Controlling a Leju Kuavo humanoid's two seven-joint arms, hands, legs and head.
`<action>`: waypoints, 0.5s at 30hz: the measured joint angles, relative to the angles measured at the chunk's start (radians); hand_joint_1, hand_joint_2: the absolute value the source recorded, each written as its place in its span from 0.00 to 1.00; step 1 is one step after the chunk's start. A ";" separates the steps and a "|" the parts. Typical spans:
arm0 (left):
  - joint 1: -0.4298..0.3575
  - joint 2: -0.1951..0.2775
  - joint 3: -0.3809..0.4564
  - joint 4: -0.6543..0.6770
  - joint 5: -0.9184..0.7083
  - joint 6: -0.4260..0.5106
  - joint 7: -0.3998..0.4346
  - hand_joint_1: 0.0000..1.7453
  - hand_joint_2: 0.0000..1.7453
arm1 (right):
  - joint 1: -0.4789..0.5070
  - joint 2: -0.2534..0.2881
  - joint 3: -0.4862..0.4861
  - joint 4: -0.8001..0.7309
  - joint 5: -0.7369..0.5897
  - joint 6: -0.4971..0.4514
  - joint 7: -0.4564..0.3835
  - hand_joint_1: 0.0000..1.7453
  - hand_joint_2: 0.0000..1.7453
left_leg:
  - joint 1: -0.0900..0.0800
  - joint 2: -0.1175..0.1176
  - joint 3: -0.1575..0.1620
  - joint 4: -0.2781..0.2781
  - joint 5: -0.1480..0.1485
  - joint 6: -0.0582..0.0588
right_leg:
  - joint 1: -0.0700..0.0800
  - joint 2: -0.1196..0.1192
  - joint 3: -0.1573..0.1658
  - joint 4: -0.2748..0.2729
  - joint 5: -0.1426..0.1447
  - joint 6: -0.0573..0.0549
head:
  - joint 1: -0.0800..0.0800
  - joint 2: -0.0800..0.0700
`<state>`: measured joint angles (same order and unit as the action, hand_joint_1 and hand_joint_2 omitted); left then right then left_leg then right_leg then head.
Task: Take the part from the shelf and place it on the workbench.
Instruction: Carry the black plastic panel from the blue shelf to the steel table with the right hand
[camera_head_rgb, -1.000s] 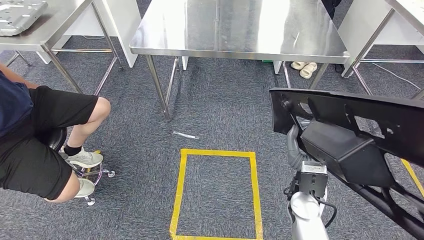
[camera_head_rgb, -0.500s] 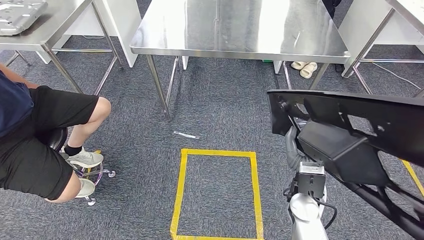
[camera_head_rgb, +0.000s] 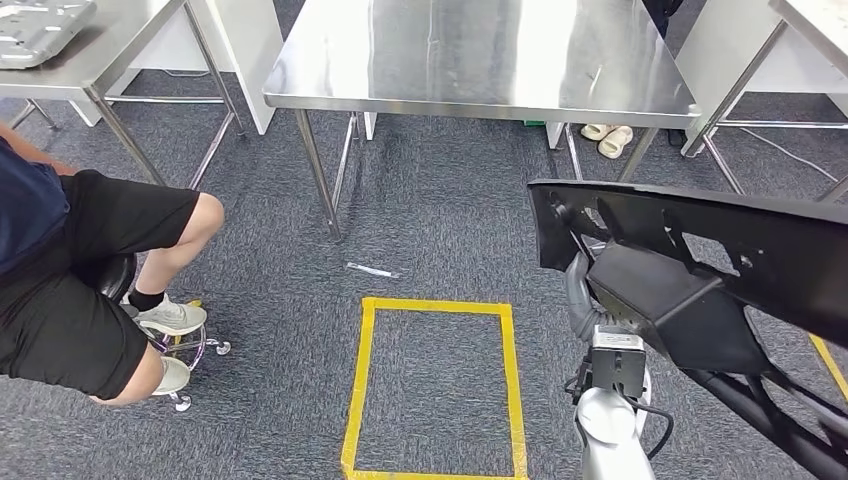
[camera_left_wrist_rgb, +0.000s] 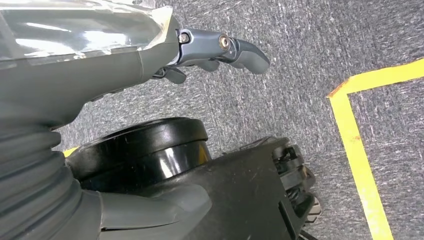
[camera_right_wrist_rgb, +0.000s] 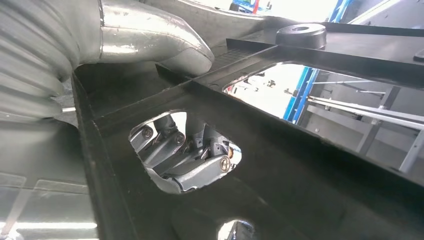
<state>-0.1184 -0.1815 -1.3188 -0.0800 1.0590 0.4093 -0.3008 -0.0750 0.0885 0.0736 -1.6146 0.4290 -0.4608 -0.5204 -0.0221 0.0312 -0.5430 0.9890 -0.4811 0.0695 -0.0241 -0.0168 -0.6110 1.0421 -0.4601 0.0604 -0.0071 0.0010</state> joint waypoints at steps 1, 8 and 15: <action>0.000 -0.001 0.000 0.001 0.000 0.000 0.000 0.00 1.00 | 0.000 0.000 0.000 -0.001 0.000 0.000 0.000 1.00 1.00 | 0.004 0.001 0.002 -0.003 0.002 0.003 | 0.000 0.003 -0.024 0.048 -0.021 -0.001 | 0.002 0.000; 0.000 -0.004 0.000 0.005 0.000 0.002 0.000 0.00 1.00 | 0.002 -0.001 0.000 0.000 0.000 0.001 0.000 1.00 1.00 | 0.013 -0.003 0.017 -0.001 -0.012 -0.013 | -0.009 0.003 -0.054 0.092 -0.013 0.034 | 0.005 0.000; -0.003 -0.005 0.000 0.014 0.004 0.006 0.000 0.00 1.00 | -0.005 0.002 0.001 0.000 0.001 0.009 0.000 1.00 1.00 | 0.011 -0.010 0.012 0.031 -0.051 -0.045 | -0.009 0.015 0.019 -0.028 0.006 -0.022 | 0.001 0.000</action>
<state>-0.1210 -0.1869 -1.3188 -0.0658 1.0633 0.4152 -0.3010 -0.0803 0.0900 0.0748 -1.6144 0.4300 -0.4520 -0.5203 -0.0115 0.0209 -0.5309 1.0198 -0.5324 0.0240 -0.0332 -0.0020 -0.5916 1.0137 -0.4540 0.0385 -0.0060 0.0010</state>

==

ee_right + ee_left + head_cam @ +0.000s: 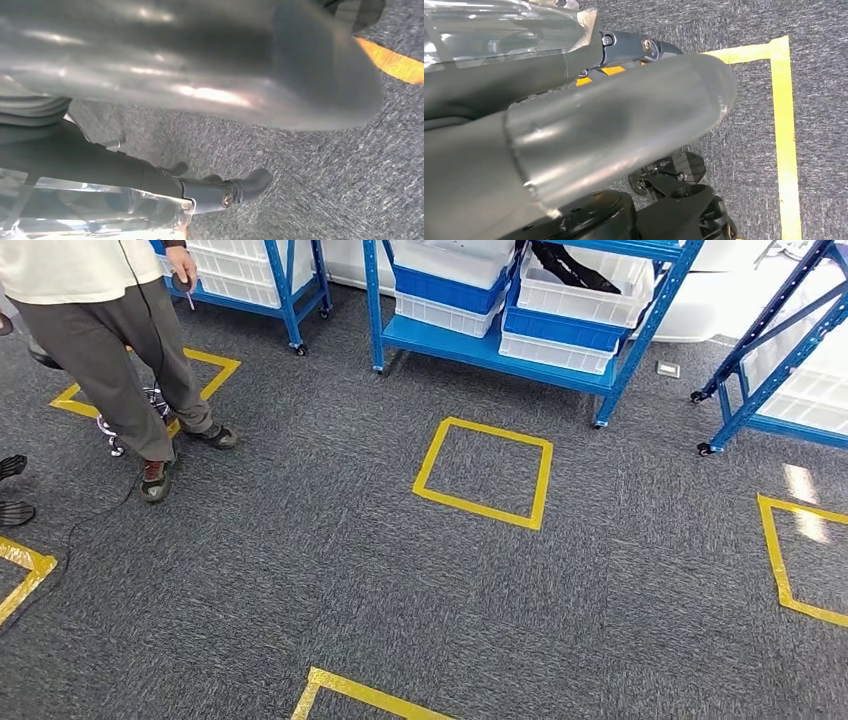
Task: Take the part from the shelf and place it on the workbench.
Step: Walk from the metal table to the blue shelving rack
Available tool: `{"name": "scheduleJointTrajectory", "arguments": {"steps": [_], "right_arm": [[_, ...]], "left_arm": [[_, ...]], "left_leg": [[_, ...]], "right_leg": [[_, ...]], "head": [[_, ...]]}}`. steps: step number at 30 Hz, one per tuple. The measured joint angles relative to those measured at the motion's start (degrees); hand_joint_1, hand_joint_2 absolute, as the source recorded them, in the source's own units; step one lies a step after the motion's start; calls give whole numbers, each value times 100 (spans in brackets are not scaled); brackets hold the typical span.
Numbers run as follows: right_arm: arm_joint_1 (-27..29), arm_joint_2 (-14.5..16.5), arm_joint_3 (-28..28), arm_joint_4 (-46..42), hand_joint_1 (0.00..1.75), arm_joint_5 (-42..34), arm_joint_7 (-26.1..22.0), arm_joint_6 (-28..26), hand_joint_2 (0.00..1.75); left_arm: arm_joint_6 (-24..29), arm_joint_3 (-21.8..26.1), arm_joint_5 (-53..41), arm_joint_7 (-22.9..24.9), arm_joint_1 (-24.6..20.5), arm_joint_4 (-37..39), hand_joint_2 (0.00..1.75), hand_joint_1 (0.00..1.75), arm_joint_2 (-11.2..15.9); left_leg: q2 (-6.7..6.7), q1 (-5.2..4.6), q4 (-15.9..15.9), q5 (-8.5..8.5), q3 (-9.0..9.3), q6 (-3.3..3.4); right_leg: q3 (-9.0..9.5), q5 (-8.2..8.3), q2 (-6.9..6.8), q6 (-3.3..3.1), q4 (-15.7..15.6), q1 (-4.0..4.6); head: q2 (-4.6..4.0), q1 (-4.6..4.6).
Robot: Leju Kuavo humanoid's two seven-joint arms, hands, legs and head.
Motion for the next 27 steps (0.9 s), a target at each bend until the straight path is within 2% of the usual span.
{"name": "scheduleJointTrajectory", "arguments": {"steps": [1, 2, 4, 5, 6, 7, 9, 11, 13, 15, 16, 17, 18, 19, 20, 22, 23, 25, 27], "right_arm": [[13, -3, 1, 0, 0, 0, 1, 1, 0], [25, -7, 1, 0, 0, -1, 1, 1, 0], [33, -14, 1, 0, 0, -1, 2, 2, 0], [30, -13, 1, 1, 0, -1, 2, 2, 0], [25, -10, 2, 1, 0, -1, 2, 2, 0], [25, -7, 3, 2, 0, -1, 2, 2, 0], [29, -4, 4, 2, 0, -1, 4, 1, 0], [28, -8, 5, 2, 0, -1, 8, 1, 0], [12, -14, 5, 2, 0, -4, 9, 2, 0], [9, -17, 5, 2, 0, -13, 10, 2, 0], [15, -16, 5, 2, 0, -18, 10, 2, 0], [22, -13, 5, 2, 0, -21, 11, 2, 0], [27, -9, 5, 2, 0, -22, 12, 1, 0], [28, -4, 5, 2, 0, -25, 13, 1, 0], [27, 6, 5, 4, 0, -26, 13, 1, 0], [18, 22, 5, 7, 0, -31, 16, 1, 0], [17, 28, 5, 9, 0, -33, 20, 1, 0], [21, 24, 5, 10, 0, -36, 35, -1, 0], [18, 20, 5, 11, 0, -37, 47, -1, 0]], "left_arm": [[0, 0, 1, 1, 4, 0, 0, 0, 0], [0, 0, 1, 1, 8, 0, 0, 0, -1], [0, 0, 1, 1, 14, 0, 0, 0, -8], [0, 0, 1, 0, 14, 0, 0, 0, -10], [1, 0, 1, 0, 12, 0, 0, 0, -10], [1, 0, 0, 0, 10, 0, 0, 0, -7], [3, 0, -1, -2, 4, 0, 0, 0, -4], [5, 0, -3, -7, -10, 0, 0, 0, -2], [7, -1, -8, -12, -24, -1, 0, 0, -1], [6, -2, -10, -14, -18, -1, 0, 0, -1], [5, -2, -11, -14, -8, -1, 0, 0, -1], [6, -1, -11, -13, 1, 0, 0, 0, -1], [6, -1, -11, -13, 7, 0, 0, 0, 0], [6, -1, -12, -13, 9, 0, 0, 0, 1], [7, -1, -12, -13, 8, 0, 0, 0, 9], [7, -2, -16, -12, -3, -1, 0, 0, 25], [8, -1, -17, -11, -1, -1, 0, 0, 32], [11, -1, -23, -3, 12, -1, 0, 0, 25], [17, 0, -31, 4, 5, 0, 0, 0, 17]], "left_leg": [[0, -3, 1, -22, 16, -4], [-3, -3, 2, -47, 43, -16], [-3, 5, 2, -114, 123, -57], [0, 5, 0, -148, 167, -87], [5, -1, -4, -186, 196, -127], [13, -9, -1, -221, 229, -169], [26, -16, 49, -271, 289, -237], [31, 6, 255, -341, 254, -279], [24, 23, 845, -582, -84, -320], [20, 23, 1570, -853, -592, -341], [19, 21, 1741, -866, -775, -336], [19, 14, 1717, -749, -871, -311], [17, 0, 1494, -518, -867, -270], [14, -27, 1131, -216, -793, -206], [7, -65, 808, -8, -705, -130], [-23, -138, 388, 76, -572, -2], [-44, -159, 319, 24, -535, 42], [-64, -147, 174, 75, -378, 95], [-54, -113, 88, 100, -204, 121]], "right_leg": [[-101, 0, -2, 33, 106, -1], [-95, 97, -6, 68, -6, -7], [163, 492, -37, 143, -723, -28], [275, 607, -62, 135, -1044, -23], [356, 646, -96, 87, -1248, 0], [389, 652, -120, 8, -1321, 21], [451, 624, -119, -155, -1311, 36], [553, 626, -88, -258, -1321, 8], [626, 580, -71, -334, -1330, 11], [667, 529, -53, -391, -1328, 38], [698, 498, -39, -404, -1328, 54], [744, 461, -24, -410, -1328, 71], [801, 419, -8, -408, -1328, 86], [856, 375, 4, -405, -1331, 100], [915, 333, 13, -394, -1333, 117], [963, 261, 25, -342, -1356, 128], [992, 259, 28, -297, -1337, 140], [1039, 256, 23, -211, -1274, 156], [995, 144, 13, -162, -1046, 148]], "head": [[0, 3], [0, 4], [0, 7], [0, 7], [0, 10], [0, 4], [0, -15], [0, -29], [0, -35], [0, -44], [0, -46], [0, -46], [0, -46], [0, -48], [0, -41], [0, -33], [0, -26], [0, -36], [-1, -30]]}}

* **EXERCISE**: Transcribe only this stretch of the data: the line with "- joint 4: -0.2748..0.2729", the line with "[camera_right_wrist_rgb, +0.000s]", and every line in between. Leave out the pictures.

* **EXERCISE RESPONSE**:
  - joint 4: -0.2748..0.2729
  - joint 5: -0.1426..0.1447
  - joint 6: -0.0573..0.0549
head:
  - joint 1: -0.0800..0.0800
  - joint 2: -0.0800..0.0700
`<state>`: measured joint angles (same order and unit as the action, hand_joint_1 and hand_joint_2 omitted); left then right then left_leg then right_leg then head.
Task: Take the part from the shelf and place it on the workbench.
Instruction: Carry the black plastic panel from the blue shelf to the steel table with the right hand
[camera_head_rgb, -1.000s] 
[camera_head_rgb, -0.500s] 
[camera_head_rgb, +0.000s] 
[camera_left_wrist_rgb, +0.000s] 
[camera_right_wrist_rgb, +0.000s] 

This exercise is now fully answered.